Today the shop had 3 French students doing their Open Water Course and their first ocean dives. In cases where we have students with a language that is not covered by the instructors at the shop we hire in a freelancer. I think being a freelance dive instructor would be a great way to have a dive career, especially if you have another skill that can be used to fill in the financial gaps between dive jobs. Shops call you in and you can either decline or accept without the pressure to take it as it is your place of employment. But again, you must either be in high demand, have another skill or be financially independent otherwise you could go through long stretches of ramen dinners.

Richie, our freelance French instructor, had me help him with his dives today. As soon as we reached Sail Rock he sent me in first to go set the float line. I had done this once before and was still mastering the strangely difficult task of getting it tight enough.
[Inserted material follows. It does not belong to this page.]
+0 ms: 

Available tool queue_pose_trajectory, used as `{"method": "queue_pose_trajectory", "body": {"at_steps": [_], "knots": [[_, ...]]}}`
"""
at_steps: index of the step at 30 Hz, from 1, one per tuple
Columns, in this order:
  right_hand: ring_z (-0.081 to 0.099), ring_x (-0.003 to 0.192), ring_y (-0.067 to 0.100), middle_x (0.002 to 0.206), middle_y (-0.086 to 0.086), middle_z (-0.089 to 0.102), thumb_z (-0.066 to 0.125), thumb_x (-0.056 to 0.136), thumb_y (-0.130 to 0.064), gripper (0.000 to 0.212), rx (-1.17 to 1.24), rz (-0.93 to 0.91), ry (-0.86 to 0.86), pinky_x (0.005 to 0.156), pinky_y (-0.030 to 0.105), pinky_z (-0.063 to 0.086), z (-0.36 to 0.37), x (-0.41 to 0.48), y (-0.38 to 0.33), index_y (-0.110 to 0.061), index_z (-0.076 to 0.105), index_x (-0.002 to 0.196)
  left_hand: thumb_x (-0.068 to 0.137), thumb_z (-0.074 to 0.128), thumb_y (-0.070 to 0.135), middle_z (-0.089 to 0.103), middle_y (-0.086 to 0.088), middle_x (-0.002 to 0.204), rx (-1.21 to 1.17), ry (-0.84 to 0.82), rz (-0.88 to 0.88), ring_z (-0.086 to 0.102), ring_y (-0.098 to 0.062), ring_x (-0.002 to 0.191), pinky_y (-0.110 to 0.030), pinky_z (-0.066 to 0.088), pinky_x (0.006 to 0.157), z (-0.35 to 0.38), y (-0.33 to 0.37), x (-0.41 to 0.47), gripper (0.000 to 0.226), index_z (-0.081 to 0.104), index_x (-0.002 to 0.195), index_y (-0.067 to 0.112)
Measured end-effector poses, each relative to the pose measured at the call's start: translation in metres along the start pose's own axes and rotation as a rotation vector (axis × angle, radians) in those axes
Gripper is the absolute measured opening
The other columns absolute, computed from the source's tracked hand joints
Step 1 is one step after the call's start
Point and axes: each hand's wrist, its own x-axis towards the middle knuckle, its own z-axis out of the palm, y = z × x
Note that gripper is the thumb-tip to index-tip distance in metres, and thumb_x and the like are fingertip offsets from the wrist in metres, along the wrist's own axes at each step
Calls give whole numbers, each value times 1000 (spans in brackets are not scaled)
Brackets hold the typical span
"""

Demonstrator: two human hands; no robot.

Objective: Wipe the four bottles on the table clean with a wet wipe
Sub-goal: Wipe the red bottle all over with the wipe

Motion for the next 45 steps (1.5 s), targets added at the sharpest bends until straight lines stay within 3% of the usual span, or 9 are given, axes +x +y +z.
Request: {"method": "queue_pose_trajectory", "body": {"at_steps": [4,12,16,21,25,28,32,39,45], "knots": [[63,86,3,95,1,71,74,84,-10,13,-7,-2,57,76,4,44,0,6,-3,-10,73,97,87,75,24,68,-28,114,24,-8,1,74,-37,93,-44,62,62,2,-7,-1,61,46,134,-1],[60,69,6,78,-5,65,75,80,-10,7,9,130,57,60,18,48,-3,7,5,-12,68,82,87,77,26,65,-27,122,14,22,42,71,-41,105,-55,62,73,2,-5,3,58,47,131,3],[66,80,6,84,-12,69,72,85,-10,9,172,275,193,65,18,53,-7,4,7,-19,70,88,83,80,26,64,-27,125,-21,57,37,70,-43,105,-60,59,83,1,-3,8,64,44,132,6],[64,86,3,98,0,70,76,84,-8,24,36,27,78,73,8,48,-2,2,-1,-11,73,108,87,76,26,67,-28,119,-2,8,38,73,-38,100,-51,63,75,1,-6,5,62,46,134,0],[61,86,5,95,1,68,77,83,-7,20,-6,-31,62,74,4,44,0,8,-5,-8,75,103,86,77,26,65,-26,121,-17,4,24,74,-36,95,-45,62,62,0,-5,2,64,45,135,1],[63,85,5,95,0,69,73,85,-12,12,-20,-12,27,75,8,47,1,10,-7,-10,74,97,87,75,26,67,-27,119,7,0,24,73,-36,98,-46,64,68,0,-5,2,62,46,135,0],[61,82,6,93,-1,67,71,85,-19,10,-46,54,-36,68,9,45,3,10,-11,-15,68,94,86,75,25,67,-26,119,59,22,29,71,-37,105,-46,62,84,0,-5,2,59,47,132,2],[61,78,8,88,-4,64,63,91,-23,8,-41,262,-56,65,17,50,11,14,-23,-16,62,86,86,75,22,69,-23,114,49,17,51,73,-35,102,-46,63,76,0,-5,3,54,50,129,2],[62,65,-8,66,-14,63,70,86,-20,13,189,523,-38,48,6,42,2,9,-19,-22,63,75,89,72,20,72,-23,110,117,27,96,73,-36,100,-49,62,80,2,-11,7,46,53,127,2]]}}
If it is too loose then it could get caught up on the coral or tangle with another line, if it is too tight and waves develop it could be yanked off taking the chunk of rock with it and causing damage. Swimming out to the rock and dropping down at the appropriate spot I just hoped that I would drop down where some of the tie lines were. CORE SEA, a local non profit studying the coral and working to protect it, had set these nifty loops at certain intervals around Sail Rock. Of course there are always the days where the current forces you onto the less frequented side resulting in a difficult search for a spot to tie the line. Luckily, this was not one of those days and I managed to find a tie line and tie it up. Of course, even though I had battled to pull it as tight as I could with the surge constantly pulling it from my hands, I discovered it was still too loose. Luckily it was ok for the students to complete their skills and when we dropped down I was able to quickly retie it tighter.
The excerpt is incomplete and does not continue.